There’s the key distinction. Graql (Grakn’s language) allows you to query for many relationships between entities, to filter your result, while ElasticSearch/Solr only provides intelligent string matching. And in the [near] future, we will actually be integrating ElasticSearch/Solr into our string-matching for every resource under-the-hood, anyways. So basically, you should be able to do all the intelligent string matching that you can do in ElasticSearch/Solr, plus you can query for relationships between entities to contextualise your result.

I hope that explains the relevance scoring, as well. Which basically means relevance will be contextualised based on relationships to other entity.
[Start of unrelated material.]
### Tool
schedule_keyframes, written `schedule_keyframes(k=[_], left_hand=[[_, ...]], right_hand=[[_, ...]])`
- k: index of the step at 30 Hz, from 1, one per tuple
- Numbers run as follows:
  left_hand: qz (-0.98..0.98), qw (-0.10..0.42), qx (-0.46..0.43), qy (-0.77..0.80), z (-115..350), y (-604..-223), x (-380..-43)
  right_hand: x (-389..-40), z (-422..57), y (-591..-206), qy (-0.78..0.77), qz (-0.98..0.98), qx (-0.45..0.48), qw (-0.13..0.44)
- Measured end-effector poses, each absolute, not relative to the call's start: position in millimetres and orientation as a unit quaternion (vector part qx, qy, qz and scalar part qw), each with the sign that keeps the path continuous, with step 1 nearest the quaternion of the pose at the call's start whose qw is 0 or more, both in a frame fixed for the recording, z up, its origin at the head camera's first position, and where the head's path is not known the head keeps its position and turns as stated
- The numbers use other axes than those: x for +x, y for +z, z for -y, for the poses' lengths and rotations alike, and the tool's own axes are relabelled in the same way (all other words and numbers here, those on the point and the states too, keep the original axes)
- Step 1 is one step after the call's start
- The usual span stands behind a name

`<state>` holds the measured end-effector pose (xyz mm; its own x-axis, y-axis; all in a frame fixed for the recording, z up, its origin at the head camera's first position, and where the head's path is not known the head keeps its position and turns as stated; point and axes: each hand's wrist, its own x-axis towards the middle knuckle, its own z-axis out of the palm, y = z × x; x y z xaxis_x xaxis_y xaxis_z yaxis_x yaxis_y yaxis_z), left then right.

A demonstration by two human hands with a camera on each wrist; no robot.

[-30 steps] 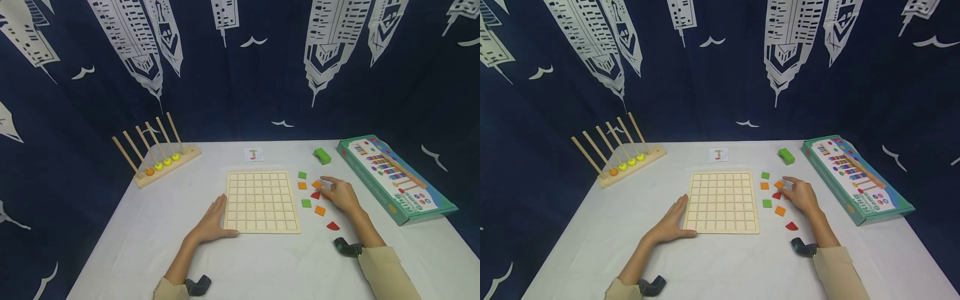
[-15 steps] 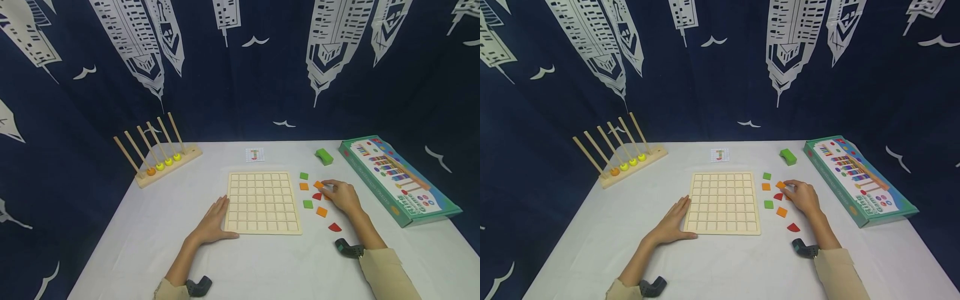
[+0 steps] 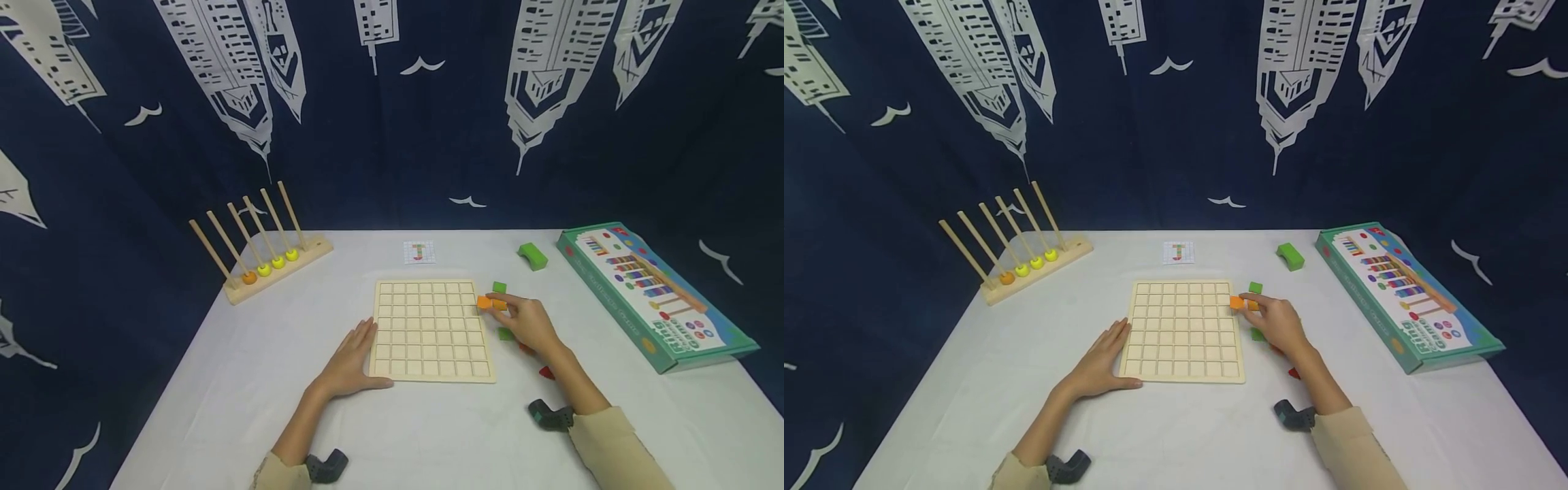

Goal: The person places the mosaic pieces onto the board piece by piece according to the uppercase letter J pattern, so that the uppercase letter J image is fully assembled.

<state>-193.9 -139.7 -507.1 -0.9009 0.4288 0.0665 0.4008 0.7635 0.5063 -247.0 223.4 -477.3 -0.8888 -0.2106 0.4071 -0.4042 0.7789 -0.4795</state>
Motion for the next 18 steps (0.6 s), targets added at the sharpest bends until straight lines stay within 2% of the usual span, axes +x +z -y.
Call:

As to “how does one build a semantic search engine using Grakn?”. Well, first of all, we’ve built ont: Moogi.co, so you should check it out. :slight_smile: and test action movies filmed in south africa in the 2000s.
In terms of high-level steps to achieve it:

  1. Gather your data sources which you want to consolidate into one knowledge base to search over.
  2. Gather the schema of every data source
  3. Compile all schemas of every data source into one Grakn ontology, and load it into a Grakn database.
  4. Write migration scripts (using Graql migration language) to migrate all datasource into the Grakn database.
  5. Done.

Of course the 5 steps above is significantly simplified set of steps, as you can image. :slight_smile: But that’s generally the approach.

Let me know if my answer helps! :slight_smile:

I’m a bit confused: This does roughly the same query you did on Moogi.co, but on Elasticsearch. So, IMHO, we can do such queries in ES and even much faster.
What’s difficult, instead, on ES is a query like: who are the actors “with whom Bruce and Tom have worked together?”